§ Aim of the exercise
Across the entries below, how many lines include "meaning"? Give the number and nothing else.

======

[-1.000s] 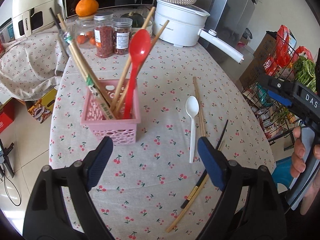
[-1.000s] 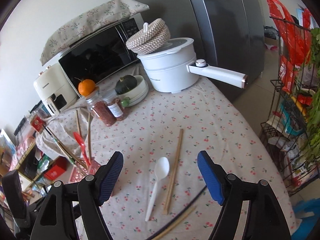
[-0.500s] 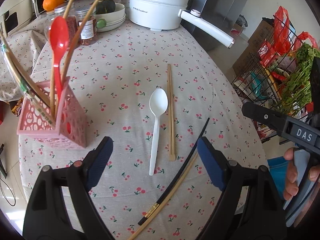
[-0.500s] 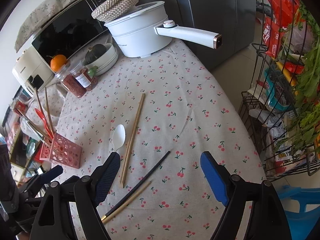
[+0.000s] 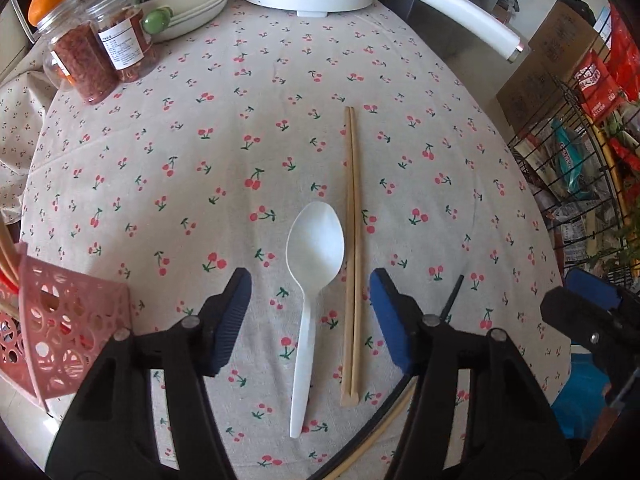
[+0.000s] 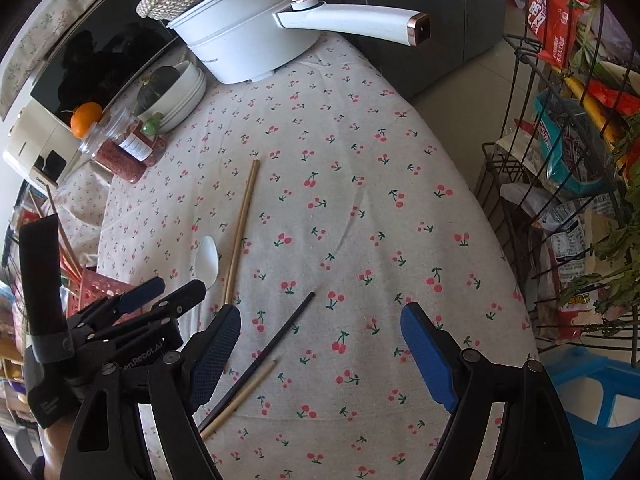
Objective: Organize utensils
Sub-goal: 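Move the left gripper to the white plastic spoon and close on it, then lift the white spoon with the left gripper while the right gripper grasps the black chopstick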
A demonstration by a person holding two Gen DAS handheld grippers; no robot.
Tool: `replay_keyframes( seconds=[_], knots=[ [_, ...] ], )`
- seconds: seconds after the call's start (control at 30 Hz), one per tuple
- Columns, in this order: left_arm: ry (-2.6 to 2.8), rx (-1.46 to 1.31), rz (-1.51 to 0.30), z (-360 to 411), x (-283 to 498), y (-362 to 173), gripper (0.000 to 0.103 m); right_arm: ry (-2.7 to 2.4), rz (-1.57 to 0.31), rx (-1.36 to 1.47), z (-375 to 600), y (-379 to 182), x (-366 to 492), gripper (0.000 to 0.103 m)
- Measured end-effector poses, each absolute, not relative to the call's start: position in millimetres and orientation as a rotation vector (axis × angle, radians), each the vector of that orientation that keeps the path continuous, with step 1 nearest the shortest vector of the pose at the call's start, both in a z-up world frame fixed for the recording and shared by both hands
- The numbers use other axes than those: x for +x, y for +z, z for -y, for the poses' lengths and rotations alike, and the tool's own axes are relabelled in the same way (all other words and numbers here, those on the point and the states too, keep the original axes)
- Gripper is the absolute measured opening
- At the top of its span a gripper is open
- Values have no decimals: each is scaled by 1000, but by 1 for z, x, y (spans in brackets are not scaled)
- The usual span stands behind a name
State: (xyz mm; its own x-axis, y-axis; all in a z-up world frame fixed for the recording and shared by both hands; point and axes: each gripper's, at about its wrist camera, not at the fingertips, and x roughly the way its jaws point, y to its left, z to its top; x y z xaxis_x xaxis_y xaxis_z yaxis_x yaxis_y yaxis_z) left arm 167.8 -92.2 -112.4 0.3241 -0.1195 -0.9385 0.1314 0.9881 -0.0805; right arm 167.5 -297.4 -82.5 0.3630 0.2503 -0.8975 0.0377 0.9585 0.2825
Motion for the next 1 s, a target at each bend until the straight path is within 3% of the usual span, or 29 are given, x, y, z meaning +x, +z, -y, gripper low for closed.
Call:
replay_keyframes(
  seconds=[0.3,0.47,0.73,1.0],
  knots=[
    [-149,66,-1261,111,189,-130,61,145,-1232,308,305,-91,178,84],
    [-175,62,-1277,114,193,-133,38,136,-1234,320,307,-93,182,83],
    [-214,51,-1196,103,179,-107,37,118,-1243,333,308,-97,188,83],
    [-298,-42,-974,67,122,-45,37,140,-1254,323,294,-98,186,84]
  ],
)
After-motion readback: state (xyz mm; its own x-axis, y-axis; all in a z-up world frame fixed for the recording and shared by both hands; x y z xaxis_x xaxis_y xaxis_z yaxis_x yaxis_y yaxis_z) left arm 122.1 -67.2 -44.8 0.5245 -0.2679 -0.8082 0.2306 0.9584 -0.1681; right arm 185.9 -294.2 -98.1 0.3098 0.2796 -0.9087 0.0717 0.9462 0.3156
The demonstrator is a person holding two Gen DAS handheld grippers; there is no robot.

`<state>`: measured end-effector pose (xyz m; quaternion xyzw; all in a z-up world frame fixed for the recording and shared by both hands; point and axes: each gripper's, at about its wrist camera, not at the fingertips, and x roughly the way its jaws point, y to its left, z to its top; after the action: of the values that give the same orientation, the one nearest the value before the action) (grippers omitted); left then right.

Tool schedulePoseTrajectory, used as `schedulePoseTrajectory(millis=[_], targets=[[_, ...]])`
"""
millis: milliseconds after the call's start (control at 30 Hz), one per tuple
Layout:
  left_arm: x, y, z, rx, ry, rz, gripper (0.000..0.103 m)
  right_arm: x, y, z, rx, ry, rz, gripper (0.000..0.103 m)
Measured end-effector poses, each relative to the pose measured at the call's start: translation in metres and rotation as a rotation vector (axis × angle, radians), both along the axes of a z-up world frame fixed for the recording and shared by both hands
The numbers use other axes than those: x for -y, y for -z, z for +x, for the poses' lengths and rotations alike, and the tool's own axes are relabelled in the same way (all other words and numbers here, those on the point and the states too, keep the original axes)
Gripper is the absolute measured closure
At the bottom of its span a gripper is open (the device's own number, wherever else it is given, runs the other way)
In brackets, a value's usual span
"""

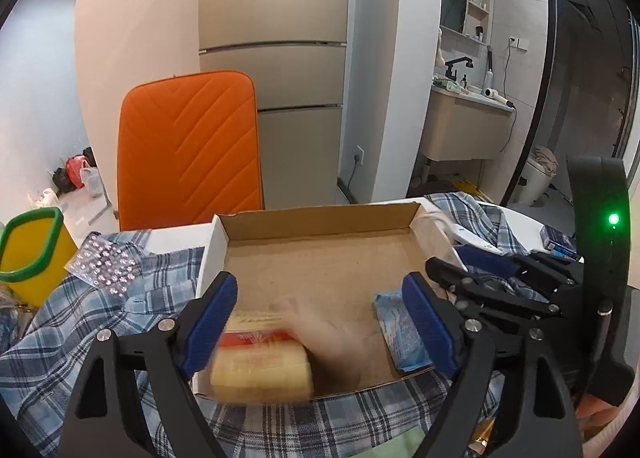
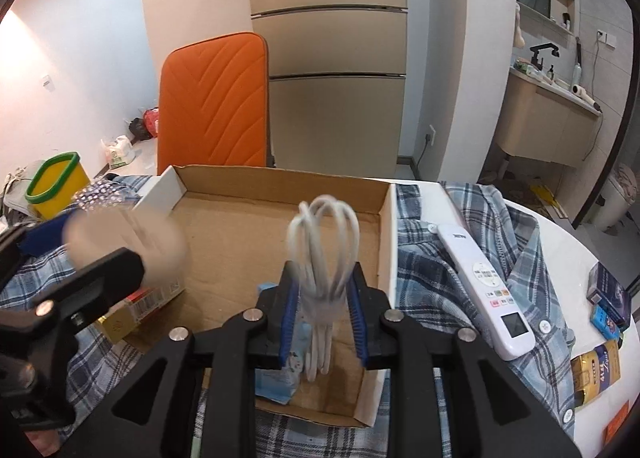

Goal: Organize soft objects
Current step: 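Carry the beige disc over the box with the left gripper while the right gripper drops the cable in, then open the left gripper to drop the beige disc into the box, then withdraw both grippers from the box back above the bed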

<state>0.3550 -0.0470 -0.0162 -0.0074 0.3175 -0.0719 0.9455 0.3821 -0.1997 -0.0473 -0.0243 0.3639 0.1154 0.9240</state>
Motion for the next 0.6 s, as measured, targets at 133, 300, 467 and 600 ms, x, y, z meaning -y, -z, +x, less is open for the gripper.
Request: schedulePoseTrajectory(millis=[133, 300, 467, 600], targets=[[-0.005, -0.005, -0.003, 0.022, 0.004, -0.042, 0.016, 0.002, -0.006, -0.003, 0.048, 0.006, -0.007, 0.048], [-0.004, -0.017, -0.013, 0.081, -0.006, -0.026, 0.016, 0.005, -0.008, -0.002, 0.048, 0.009, 0.002, 0.048], [0.001, -0.033, -0.026, 0.140, -0.024, 0.013, 0.016, 0.009, -0.016, -0.004, 0.069, 0.021, 0.018, 0.048], [0.004, -0.053, -0.043, 0.200, -0.035, 0.025, 0.016, 0.019, -0.029, -0.007, 0.096, 0.051, 0.046, 0.048]])
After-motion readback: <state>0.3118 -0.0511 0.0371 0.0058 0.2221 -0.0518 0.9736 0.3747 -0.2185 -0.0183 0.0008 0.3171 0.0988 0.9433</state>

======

§ Exercise result
2